Prune

NAME

Prune - Prune or resample the data set.


SYNOPSIS

Prune [ -o output ] [ -i input ] [ -m mapfile ] [ -I interactive ] [ -M Model ] [ -b simflag ]


DESCRIPTION

Prune allows one to eliminate markers or traits. It removes the data from the file containing the cross and reconstructs the molecular map. It requires a molecular map that could be a random one produced by Rmap, or a real one in the same format as the output of Rmap.
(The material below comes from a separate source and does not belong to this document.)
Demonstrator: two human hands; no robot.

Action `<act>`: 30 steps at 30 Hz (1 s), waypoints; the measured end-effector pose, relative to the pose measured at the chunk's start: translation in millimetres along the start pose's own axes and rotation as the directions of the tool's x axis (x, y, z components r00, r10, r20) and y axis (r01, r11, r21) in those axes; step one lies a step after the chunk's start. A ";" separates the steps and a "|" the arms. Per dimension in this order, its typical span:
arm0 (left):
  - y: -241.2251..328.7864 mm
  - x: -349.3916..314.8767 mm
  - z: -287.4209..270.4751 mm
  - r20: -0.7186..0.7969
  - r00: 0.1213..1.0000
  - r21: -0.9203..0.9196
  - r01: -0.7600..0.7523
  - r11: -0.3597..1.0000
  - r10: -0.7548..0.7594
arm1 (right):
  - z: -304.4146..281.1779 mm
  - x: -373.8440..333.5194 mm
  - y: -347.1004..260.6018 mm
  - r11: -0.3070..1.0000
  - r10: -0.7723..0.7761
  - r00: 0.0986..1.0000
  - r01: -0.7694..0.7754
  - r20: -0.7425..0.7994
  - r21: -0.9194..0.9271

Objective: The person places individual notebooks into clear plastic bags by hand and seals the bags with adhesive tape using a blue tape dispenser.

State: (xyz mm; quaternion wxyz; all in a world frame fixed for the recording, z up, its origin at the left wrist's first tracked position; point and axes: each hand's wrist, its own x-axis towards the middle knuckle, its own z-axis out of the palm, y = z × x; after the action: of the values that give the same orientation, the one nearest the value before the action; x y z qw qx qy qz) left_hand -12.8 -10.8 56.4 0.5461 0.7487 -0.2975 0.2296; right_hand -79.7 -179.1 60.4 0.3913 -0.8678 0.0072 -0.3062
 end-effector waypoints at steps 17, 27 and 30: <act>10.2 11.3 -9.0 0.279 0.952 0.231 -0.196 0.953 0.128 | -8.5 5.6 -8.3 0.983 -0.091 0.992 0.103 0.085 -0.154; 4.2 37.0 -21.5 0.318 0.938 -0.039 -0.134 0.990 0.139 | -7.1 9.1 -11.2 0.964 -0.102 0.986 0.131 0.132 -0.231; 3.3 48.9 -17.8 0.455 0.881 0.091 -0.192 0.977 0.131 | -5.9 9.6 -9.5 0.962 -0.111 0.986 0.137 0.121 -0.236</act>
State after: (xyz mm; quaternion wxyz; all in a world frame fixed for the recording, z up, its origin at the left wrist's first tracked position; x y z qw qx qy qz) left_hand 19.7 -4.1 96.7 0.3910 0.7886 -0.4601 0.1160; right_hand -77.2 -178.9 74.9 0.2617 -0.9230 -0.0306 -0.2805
The sample could be a randomly generated one from Rcross or a real one in the same format as the output of Rcross.

Prune also does bootstraps, permutations and simulations of missing or dominant markers.


OPTIONS

See QTLcart(1) for more information on the global options -h for help, -A for automatic, -V for non-Verbose -W path for a working directory, -R file to specify a resource file, -e to specify the log file, -s to specify a seed for the random number generator and -X stem to specify a filename stem. The options below are specific to this program.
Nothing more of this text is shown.